EXERCISE DETAILS: All of the data that follows should be retyped exactly, please, except the pictures.

INPUT DATA:
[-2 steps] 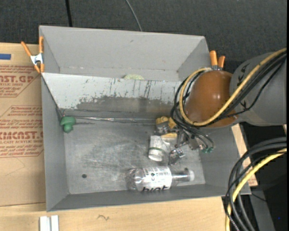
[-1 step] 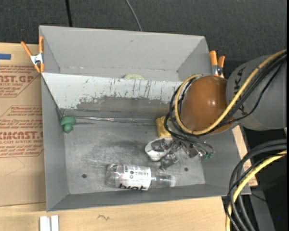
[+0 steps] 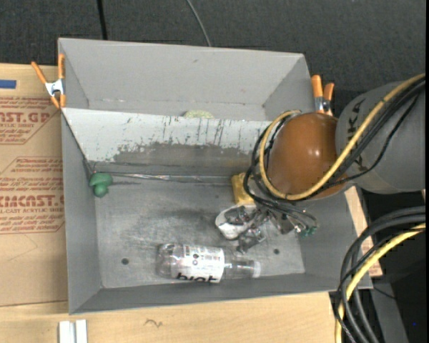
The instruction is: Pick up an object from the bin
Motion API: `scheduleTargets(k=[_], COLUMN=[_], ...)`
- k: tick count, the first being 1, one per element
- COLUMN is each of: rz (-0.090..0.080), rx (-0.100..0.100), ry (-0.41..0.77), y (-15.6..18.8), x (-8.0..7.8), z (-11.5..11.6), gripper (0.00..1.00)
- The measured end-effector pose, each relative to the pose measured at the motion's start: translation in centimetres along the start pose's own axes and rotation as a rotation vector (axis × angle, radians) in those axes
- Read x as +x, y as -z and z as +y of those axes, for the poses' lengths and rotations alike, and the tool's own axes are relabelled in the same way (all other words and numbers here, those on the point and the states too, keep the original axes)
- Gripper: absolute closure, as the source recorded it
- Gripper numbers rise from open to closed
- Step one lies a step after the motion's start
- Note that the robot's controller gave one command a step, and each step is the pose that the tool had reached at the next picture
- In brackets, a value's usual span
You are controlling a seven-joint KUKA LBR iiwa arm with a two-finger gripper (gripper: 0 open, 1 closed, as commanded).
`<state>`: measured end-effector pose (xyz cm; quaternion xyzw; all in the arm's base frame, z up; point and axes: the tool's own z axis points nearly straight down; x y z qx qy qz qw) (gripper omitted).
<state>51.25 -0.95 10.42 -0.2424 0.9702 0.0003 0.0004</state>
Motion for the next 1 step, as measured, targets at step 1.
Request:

RESPONSE TO THIS EXERCISE:
[-2 steps] 
[-1 step] 
[+0 steps] 
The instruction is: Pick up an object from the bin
Motion API: `scheduleTargets(k=[_], COLUMN=[_], ...)`
- k: tick count, the first being 1, one per element
- COLUMN is each of: rz (-0.090..0.080), rx (-0.100..0.100), ry (-0.41..0.77), y (-15.6..18.8), x (-8.0..7.8), z (-11.5..11.6), gripper (0.00..1.00)
- The measured end-effector pose, each relative to the pose measured at the motion's start: translation in centimetres along the start pose's own axes and rotation as a rotation vector (axis × angle, radians) in those axes
- Read x as +x, y as -z and z as +y of those axes, for the poses' lengths and rotations alike, and the tool's own axes are relabelled in the same way (all other words and numbers here, those on the point and the states too, keep the original axes)
- Gripper: absolute closure, as the source recorded it
- Gripper numbers rise from open to closed
- Step one lies a step after the motion's start
- Note that the robot's controller gave one command a step, and each step is the pose that the tool had reached at the next picture
- In brackets, a value's usual span
You are controlling a seven-joint KUKA LBR iiwa arm with a two-finger gripper (gripper: 0 open, 1 closed, as commanded).
`<state>`: measured end-effector pose (xyz cm; quaternion xyzw; all in the arm's base frame, z up; point and axes: the tool's own z axis points nearly straight down; x y z qx qy qz qw) (gripper omitted).
<state>51.25 -0.95 10.42 -0.2424 0.9702 0.0003 0.0004</state>
Motion for the next 1 step, as measured, targets at step 1.
Request:

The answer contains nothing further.